Sally Temple, Ph.D., is the co-founder and scientific director of the Neural Stem Cell Institute, Rensselaer, NY. Dr. Temple leads a team of 30 researchers focused on using neural stem cells to develop therapies for eye, brain and spinal cord disorders.

Sally Temple
“Human RPE stem cells, normal and pathological lineages”

A native of York, England, Temple received her undergraduate degree at Cambridge University, Cambridge UK, her PhD in optic nerve development from University College London, UK and completed her postdoctoral studies on spinal cord studies at Columbia University, NY USA. In 1989, Dr. Temple discovered that the embryonic mammalian brain contained a rare, multipotent stem-like cell that could be extracted and grown in tissue culture. Since then she has continued to make pioneering contributions to the field of stem cell research, focusing on the question of how central nervous system (CNS) stem cells generate diverse progeny.
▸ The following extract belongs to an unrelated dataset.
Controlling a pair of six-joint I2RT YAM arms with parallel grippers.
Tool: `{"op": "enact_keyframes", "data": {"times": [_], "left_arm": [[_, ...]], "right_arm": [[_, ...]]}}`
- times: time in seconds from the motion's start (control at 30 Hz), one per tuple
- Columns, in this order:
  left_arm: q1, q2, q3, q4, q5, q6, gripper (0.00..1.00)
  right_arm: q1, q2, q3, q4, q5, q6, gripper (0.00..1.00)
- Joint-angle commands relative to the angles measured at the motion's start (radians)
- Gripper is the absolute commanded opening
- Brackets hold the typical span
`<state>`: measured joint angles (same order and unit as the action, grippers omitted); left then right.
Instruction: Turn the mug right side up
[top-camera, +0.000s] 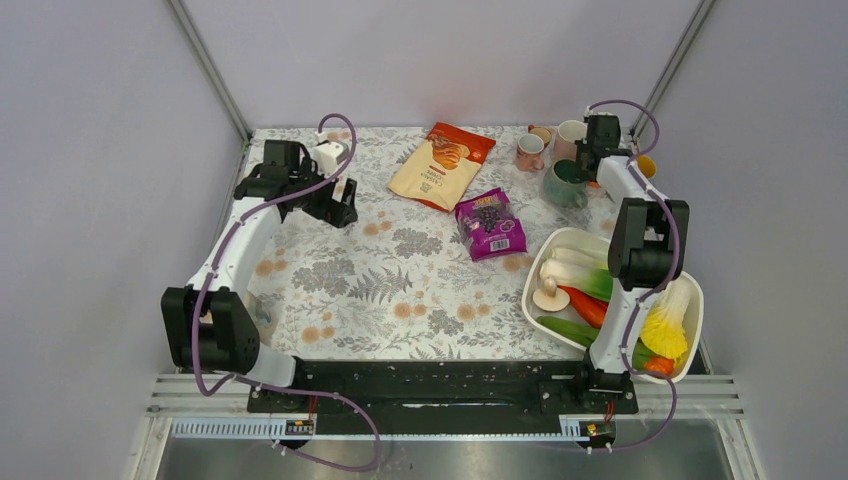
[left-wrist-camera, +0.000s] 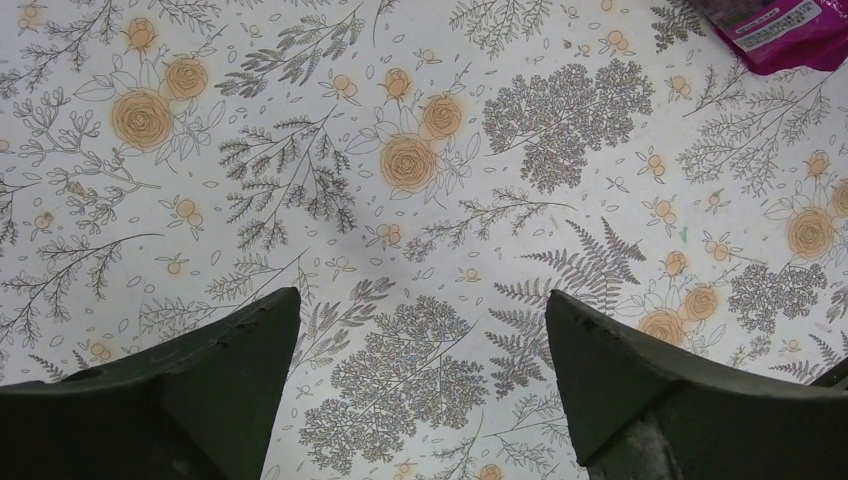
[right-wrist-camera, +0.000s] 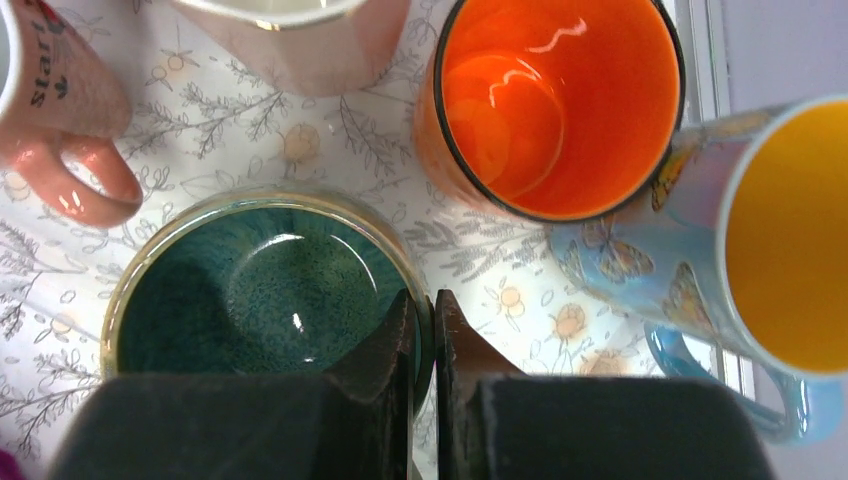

She has identified factors intrinsic to these cells, as well as external signaling molecules from the niche that participate in their maintenance and differentiation. Recently, she helped identify a new, accessible adult CNS cell in the human retinal pigment epithelium, which offers the possibility of developing therapeutics for retinal disease and other CNS neurodegenerative diseases. Sally Temple was the 2008 Sayer Vision Research Lecturer.